Autumn Statement 2016
This was Philip Hammond’s first chance to appear in the spotlight since he was unexpectedly promoted to Chancellor following the fallout from the EU Referendum result.
However all in all this was a pretty quiet affair with nothing really for our clients to worry about.
The highlights that we feel you should be aware of are as follows:
Pension contributions if you have already withdrawn or are withdrawing from your pensions
- If you have already made use of the new pension freedom rules and have taken money out of your money purchase pension using flexi-access drawdown.
- If you decide you would like to pay money back into your pension then you will be limited to £4,000 per year from April 2017 rather than the previous £10,000 allowance.
Good news if you are receiving your government State Pension
- The government have agreed to continue with the ‘triple lock’ guarantee at least until the end of this parliament (2020).
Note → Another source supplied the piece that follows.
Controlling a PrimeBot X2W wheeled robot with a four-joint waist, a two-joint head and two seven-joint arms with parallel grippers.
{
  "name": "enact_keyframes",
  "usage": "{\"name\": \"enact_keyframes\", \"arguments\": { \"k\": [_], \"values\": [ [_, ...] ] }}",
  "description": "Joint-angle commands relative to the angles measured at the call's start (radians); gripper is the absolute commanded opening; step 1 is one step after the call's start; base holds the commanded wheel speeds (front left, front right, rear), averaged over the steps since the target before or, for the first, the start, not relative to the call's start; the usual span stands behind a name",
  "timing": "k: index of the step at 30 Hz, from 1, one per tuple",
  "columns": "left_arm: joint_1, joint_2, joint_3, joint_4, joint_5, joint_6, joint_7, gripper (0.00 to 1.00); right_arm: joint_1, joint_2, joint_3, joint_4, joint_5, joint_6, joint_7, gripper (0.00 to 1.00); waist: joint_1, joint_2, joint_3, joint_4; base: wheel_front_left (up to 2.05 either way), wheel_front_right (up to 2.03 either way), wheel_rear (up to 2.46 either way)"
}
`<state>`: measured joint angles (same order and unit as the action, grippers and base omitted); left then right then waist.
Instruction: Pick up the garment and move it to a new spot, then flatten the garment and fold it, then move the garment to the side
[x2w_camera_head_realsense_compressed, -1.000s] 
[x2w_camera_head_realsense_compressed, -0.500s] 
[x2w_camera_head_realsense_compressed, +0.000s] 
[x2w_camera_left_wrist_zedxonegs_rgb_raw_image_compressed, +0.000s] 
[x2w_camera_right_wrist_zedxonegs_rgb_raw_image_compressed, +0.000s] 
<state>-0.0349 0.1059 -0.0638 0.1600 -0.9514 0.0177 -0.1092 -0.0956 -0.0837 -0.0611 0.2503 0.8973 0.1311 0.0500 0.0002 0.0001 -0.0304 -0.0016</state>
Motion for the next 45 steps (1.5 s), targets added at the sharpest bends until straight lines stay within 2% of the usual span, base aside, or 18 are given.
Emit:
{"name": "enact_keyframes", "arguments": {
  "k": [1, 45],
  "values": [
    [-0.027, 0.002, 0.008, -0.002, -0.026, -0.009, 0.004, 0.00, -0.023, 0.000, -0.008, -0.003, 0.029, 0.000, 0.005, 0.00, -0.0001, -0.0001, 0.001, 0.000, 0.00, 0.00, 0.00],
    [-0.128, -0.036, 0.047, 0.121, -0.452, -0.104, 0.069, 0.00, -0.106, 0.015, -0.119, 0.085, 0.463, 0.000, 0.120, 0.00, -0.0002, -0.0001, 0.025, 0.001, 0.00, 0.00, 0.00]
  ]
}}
- Meaning your State Pension will increase each year by the higher of inflation, average earnings or 2.5%.
Making pension contributions via salary sacrifice
- Whilst some non-cash benefits received via salary sacrifice will now be taxed in full this will not apply to pension saving.
- Meaning this very tax efficient method of pension saving can continue.
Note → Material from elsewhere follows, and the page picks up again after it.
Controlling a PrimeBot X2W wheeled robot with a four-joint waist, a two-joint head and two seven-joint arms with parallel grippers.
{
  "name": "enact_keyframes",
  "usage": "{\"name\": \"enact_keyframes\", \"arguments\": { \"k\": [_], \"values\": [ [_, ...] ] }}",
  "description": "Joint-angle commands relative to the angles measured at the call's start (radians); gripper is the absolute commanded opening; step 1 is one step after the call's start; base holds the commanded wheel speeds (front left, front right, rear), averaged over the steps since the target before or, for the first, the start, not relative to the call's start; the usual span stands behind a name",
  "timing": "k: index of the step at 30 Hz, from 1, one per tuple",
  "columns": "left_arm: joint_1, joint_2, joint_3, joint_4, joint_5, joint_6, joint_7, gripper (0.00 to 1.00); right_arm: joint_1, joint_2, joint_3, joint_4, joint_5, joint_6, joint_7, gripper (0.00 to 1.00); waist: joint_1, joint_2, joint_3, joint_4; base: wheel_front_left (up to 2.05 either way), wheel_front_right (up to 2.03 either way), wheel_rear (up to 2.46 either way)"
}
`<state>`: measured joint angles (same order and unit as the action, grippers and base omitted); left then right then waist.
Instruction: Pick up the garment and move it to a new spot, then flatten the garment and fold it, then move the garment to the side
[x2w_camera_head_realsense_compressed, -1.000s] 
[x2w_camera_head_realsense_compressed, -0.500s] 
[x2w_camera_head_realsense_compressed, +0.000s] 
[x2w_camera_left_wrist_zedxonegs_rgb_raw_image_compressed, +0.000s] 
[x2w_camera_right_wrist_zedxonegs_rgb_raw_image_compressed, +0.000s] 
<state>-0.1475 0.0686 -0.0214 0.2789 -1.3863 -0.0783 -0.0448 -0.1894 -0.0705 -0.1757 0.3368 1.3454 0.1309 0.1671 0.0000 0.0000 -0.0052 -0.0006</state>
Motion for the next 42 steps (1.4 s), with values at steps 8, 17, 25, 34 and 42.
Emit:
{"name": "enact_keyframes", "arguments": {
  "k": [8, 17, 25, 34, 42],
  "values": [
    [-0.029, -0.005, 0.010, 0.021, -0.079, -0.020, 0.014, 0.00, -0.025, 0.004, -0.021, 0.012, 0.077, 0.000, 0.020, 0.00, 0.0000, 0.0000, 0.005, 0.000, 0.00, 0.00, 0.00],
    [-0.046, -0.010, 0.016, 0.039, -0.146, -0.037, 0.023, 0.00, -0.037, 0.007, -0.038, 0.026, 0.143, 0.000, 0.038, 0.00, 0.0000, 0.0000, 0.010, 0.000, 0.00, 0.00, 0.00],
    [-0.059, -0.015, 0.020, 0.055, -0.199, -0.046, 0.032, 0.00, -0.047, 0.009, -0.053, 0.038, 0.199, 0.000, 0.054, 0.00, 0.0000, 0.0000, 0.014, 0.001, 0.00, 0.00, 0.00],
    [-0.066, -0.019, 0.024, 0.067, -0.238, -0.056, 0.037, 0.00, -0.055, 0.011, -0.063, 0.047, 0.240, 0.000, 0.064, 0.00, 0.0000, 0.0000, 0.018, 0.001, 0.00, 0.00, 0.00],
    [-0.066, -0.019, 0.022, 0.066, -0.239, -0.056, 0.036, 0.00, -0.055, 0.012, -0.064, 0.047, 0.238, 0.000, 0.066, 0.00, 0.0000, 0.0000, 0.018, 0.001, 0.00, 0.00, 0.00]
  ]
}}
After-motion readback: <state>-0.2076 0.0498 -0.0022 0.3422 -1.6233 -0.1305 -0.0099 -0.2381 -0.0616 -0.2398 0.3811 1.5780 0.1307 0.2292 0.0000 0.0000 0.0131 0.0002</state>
Increase to the personal allowance – the amount of income you can earn before paying Income Tax
- Already set to rise to £11,500 next year.
- The aim is to increase this to £12,500 by the end of the parliament (2020) and for higher rate Income Tax at 40% to not start until you have earned £50,000.
Reduced Corporation Tax for business owners
- The main rate of Corporation Tax has already been cut from 28% in 2010 to 20%.
- This will be cut again to 17% by 2020.
There were also increases to Insurance Premium Tax (so insurance premiums may go up), increases to the National Minimum and Living Wage.
A quiet budget is what we like to see, no major tinkering and no big shocks.